Jaitley says PM ‘worst victim’ of intolerance
NEW DELHI: Prime Minister Narendra Modi was the worst victim of the “ideological intolerance” practised by the Congress, Left thinkers and activists, finance minister Arun Jaitley said on Sunday, turning the tables on members of rival parties and the intelligentsia who accuse the government of stoking communal polarisation and muzzling dissent.
Jaitley made the comment in a social media post a day after President Pranab Mukherjee, former prime minister Manmohan Singh, Congress chief Sonia Gandhi and RBI governor Raghuram Rajan all underscored the importance of tolerance and need for coexistence amid rising religious tensions in the country.
The finance minister said while the Modi government was trying to accelerate India’s economic growth, many had never intellectually accepted the idea of the BJP being in power. This, he added, obviously included the Congress, many Left thinkers and activists.
“Over decades they have practised ideological intolerance towards BJP. Since 2002, the Prime Minister himself has been the worst victim of ideological intolerance,” he wrote.
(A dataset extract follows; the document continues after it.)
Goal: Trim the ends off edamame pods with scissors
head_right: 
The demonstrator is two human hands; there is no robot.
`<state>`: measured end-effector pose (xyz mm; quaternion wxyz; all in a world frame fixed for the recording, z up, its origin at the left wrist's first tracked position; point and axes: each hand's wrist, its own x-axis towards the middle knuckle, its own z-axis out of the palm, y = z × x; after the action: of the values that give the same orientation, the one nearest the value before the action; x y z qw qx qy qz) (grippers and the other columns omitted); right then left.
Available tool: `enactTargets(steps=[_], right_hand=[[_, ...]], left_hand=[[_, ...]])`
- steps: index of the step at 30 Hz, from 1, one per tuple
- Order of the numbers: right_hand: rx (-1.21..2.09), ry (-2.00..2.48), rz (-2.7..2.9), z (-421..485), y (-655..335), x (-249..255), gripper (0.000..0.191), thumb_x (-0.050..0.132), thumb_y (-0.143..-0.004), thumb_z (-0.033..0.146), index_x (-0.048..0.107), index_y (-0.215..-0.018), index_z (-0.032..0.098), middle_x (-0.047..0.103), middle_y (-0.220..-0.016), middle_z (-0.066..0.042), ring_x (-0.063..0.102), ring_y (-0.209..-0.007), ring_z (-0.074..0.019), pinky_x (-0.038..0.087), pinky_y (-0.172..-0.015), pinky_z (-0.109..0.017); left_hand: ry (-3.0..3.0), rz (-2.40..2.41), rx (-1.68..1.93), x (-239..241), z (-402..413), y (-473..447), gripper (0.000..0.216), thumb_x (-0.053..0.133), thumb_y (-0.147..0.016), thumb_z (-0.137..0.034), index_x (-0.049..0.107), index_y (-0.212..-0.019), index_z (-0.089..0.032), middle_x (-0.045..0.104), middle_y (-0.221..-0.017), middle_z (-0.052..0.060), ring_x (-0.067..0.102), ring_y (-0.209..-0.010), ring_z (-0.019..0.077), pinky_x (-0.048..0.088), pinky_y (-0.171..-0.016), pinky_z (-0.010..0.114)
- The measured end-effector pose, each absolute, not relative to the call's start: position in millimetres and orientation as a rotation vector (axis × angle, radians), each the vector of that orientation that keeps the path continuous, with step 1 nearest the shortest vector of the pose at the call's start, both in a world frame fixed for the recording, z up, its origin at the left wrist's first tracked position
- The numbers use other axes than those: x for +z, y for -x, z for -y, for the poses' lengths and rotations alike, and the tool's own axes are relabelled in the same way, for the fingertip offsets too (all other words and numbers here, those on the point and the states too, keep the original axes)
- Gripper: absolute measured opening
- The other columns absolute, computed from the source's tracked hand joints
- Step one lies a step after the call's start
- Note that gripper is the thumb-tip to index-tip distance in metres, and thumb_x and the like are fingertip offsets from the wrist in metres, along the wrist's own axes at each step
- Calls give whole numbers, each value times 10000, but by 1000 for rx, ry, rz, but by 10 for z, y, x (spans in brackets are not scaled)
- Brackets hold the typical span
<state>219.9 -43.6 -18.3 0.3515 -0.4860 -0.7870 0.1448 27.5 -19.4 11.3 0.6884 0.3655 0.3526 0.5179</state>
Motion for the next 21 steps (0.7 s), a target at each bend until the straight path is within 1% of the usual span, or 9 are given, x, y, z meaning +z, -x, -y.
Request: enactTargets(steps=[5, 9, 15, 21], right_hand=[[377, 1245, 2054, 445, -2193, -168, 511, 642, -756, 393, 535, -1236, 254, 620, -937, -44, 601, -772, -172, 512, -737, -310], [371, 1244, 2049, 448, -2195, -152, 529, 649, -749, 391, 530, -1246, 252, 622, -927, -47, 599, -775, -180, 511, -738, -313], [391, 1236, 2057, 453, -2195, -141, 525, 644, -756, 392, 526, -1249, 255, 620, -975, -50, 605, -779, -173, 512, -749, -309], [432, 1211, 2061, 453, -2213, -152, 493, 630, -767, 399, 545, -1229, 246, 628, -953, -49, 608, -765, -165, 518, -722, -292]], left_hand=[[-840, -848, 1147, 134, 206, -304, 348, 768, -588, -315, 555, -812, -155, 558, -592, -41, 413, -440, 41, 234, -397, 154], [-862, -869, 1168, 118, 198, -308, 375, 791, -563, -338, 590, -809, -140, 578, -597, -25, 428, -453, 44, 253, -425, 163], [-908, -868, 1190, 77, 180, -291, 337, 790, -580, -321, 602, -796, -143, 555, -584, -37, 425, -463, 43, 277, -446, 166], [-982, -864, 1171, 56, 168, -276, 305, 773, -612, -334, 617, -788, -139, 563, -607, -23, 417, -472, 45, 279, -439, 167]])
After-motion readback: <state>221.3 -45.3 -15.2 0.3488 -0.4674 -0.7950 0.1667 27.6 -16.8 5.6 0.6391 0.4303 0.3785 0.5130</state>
Apart from political rivals, the remarks purportedly referred to over 50 writers, artists and filmmakers who have over the past month returned prestigious awards as well as prominent scientists and thinkers who have signed petitions against the prevailing communal hostilities that they say are being fanned by BJP leaders and fringe groups. Describing as a “stray incident” the mob lynching of a Muslim man in Uttar Pradesh over cow slaughter rumours a few weeks ago, Jaitley said India remained a highly tolerant and liberal society.
“Our cultural values have imbibed co-existence,” he said. “India has repeatedly rejected intolerance. It does not respond to provocations.”
His comments drew sharp reactions from the Congress and added to a smash-mouth debate amid concerns of caste and communal polarisation in the wake of 55-yearold Mohammad Ikhlaq’s killing in UP, a spate of violence against rationalists and two Dalit children being burnt alive in Haryana.
The senior BJP leader said the strategy of the protesters was twofold. Firstly, obstruct Parliament and not permit reforms which would bring credit to the Modi government. Secondly, create, by structured and organised propaganda, an environment that there was a social strife in India.
“They wish to project India as an intolerant society. The truth is otherwise,” the minister wrote, days after international credit rating agency Moody’s warned that the country could lose domestic and global credibility if Modi didn’t rein in some of the more right-wing members of his administration. “Perpetrators of this propaganda never allowed alternative viewpoints to grow in either universities, academic institutions or cultural bodies that they have controlled. Their intolerance extends to not accepting an alternative ideological pole.”
Jaitley said Ikhlaq’s killing was both unfortunate and condemnable and maintained that the guilty would be taken to task.
Notwithstanding such aberrations, he said, “It is, therefore, incumbent upon every wellwisher of India and the present Government to make sure that no action or statement of his provides a tool in the hands of those who want to obstruct India’s growth story. The obstructers have a simple plan - if they can’t fight politically, they fight with hostile propaganda.”
The Congress hit back at Jaitley, saying he was out to please his “boss” while dubbing his remarks “ridiculous”.
“Jaitley, he is out to please the boss (Modi)... it does not behove him to talk like this at a time when common man to the President and Moody’s to industrialists, the intellectual class, those who read books and write books, are expressing concerns over the rising atmosphere of intolerance,” said party spokesperson Ajoy Kumar. “Even the US President Obama has talked about this (intolerance).”